=== Section Start ===

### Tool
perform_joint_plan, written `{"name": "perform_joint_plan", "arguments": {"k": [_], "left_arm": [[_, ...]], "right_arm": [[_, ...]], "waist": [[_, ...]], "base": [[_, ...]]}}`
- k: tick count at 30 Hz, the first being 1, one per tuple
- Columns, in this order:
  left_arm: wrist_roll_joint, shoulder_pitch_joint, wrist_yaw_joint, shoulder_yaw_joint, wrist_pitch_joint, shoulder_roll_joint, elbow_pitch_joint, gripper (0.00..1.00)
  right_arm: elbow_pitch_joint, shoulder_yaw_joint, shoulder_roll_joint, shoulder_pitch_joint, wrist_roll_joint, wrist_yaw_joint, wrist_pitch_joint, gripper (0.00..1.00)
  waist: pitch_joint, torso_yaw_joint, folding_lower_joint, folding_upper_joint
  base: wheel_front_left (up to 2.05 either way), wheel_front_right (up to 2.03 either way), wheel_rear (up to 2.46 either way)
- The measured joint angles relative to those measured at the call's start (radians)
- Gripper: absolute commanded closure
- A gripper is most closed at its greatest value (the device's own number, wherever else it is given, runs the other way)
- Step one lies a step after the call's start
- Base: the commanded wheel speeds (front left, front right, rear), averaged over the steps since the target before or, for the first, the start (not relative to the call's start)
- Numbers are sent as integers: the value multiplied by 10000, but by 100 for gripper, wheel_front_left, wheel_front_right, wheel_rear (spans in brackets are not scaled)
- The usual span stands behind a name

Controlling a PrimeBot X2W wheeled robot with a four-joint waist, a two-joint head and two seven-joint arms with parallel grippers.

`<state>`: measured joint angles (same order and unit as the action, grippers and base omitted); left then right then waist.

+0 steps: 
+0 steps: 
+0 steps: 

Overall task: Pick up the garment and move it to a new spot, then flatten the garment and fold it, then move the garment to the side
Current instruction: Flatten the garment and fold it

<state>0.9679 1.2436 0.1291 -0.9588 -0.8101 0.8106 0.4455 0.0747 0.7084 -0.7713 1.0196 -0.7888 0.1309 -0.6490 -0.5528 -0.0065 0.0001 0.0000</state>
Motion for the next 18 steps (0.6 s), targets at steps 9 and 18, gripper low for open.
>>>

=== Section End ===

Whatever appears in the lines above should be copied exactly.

RESULT FOR THIS TASK:
### Tool
perform_joint_plan, written `{"name": "perform_joint_plan", "arguments": {"k": [_], "left_arm": [[_, ...]], "right_arm": [[_, ...]], "waist": [[_, ...]], "base": [[_, ...]]}}`
- k: tick count at 30 Hz, the first being 1, one per tuple
- Columns, in this order:
  left_arm: wrist_roll_joint, shoulder_pitch_joint, wrist_yaw_joint, shoulder_yaw_joint, wrist_pitch_joint, shoulder_roll_joint, elbow_pitch_joint, gripper (0.00..1.00)
  right_arm: elbow_pitch_joint, shoulder_yaw_joint, shoulder_roll_joint, shoulder_pitch_joint, wrist_roll_joint, wrist_yaw_joint, wrist_pitch_joint, gripper (0.00..1.00)
  waist: pitch_joint, torso_yaw_joint, folding_lower_joint, folding_upper_joint
  base: wheel_front_left (up to 2.05 either way), wheel_front_right (up to 2.03 either way), wheel_rear (up to 2.46 either way)
- The measured joint angles relative to those measured at the call's start (radians)
- Gripper: absolute commanded closure
- A gripper is most closed at its greatest value (the device's own number, wherever else it is given, runs the other way)
- Step one lies a step after the call's start
- Base: the commanded wheel speeds (front left, front right, rear), averaged over the steps since the target before or, for the first, the start (not relative to the call's start)
- Numbers are sent as integers: the value multiplied by 10000, but by 100 for gripper, wheel_front_left, wheel_front_right, wheel_rear (spans in brackets are not scaled)
- The usual span stands behind a name

Controlling a PrimeBot X2W wheeled robot with a four-joint waist, a two-joint head and two seven-joint arms with parallel grippers.

`<state>`: measured joint angles (same order and unit as the action, grippers and base omitted); left then right then waist.

+0 steps: 
+0 steps: 
+0 steps: 

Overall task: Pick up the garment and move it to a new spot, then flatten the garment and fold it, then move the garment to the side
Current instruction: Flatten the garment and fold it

<state>0.9679 1.2436 0.1291 -0.9588 -0.8101 0.8106 0.4455 0.0747 0.7084 -0.7713 1.0196 -0.7888 0.1309 -0.6490 -0.5528 -0.0065 0.0001 0.0000</state>
Motion for the next 18 steps (0.6 s), targets at steps 9 and 18, gripper low for open.
>>>

The answer was written out completely.